**Work to be completed:** Copy all lines containing the string "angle" from the records below.

★ ★ ★ ★ ★ ★ ★

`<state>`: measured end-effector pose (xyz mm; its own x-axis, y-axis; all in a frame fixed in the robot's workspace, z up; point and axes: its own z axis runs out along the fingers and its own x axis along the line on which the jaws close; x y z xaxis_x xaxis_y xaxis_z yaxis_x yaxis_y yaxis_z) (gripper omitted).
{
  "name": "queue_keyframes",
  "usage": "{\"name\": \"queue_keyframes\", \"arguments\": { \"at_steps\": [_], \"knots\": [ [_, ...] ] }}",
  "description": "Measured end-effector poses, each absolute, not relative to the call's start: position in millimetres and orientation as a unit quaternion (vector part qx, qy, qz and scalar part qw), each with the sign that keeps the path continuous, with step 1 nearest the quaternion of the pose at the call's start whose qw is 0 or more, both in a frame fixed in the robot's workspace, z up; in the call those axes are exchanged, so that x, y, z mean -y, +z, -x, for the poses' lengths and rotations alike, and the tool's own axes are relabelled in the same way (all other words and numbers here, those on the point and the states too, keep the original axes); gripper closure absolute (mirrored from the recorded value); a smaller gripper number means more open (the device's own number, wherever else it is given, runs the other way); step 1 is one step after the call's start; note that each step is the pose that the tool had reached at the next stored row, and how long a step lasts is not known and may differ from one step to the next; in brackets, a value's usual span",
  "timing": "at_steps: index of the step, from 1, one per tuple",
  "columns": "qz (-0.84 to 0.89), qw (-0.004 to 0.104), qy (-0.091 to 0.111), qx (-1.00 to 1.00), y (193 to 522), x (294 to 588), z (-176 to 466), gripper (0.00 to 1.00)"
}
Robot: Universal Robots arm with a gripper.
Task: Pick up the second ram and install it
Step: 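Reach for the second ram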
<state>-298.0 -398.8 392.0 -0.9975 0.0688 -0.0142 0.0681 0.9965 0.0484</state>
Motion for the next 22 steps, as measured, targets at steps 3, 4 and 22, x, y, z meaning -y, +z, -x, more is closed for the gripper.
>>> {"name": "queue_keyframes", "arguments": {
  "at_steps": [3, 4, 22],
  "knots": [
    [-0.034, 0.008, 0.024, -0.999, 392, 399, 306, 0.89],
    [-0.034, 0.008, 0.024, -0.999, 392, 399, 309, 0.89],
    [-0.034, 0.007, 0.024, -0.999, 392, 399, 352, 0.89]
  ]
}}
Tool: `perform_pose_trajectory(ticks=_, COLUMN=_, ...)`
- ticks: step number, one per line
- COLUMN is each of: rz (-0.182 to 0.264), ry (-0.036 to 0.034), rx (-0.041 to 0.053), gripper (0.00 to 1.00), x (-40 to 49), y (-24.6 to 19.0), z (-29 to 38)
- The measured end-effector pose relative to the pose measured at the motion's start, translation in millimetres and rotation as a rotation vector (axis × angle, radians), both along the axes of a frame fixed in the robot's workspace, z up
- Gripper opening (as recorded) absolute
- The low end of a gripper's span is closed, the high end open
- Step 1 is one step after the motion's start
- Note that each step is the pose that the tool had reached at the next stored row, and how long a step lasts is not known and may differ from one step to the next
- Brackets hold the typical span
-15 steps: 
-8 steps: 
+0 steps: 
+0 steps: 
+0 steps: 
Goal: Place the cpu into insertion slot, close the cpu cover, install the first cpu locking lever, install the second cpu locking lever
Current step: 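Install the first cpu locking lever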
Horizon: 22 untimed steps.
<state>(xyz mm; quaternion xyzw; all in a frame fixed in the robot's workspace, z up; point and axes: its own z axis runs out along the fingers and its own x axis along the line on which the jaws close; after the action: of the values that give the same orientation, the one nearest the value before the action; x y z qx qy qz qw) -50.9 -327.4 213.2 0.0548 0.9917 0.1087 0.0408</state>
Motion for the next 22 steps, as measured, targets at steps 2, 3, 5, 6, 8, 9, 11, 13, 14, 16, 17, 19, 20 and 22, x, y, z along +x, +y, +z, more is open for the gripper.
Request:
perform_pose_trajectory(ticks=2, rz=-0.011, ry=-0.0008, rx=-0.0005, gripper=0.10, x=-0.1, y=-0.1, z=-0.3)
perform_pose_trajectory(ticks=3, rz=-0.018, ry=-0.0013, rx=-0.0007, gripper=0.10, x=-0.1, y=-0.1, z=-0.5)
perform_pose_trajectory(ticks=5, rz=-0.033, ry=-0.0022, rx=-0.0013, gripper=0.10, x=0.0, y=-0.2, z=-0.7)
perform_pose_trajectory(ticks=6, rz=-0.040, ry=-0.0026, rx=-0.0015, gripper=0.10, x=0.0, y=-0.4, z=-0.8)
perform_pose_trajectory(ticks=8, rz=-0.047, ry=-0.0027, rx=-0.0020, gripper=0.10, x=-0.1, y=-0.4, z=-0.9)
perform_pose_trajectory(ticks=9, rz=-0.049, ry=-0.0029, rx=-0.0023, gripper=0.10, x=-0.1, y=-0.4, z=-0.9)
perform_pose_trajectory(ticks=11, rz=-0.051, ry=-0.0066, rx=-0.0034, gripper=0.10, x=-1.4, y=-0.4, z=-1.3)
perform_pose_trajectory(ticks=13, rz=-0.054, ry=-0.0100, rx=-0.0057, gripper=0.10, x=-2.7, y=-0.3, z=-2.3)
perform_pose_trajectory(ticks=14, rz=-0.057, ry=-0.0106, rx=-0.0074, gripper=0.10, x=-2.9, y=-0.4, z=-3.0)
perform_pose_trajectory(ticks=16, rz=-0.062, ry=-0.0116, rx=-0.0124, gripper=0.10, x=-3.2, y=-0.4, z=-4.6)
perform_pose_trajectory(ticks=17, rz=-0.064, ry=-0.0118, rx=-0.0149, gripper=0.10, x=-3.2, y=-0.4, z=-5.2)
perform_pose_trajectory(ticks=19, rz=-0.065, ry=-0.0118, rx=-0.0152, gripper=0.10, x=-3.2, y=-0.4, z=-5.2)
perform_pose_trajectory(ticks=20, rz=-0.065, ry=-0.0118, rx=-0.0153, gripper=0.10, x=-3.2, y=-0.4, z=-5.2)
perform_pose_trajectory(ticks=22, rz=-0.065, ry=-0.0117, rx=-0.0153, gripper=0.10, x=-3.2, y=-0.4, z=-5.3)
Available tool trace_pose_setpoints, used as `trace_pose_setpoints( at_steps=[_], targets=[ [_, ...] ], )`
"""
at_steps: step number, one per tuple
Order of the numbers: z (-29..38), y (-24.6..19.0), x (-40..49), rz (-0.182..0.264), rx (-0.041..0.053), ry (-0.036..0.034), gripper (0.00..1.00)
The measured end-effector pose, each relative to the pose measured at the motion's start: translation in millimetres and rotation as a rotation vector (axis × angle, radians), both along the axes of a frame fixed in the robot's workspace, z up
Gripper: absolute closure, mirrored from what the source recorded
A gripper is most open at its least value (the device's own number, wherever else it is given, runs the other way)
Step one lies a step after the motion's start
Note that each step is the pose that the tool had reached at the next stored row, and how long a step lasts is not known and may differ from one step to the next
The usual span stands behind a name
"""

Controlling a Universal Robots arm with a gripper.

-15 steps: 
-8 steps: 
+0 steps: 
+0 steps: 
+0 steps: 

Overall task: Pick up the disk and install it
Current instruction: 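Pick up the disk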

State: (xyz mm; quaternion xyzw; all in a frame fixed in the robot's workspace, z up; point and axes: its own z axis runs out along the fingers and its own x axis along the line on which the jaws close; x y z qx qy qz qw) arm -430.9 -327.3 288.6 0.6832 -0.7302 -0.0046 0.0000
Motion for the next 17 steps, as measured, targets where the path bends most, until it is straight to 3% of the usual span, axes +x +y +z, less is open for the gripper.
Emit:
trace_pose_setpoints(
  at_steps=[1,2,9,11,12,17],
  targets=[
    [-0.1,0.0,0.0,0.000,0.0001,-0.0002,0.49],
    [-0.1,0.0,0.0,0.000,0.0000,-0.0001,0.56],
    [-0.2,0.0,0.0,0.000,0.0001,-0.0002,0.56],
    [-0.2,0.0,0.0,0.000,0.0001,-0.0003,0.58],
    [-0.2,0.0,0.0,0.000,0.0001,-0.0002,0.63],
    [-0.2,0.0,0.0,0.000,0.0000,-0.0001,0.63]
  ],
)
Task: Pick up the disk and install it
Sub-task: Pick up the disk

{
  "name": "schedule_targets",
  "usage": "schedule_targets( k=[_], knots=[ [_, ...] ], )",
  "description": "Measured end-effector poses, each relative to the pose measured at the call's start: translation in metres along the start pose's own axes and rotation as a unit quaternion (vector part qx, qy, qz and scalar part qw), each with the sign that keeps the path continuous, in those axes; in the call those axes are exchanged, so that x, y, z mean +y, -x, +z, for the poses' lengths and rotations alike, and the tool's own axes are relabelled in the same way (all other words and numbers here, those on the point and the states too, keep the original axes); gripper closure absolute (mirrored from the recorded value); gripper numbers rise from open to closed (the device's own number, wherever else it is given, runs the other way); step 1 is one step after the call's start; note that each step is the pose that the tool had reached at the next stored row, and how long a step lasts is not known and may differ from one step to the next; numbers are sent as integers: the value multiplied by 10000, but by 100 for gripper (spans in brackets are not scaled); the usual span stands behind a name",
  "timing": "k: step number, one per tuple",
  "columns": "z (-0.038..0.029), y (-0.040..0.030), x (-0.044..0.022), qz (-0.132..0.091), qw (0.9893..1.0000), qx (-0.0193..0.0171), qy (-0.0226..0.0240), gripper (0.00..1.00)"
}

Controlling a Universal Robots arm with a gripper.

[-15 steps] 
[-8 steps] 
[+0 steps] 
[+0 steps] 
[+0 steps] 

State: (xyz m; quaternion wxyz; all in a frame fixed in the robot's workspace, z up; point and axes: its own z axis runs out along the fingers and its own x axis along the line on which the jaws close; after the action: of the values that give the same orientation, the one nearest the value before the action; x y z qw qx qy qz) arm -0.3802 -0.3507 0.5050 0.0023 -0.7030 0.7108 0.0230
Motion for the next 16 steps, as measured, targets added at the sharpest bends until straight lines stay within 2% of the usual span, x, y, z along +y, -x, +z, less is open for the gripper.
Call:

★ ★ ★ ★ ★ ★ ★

**Response area:**
- The measured end-effector pose relative to the pose measured at the motion's start, translation in millimetres and rotation as a rotation vector (axis × angle, radians), both along the axes of a frame fixed in the robot's workspace, z up
The measured end-effector pose, each relative to the pose measured at the motion's start: translation in millimetres and rotation as a rotation vector (axis × angle, radians), both along the axes of a frame fixed in the robot's workspace, z up

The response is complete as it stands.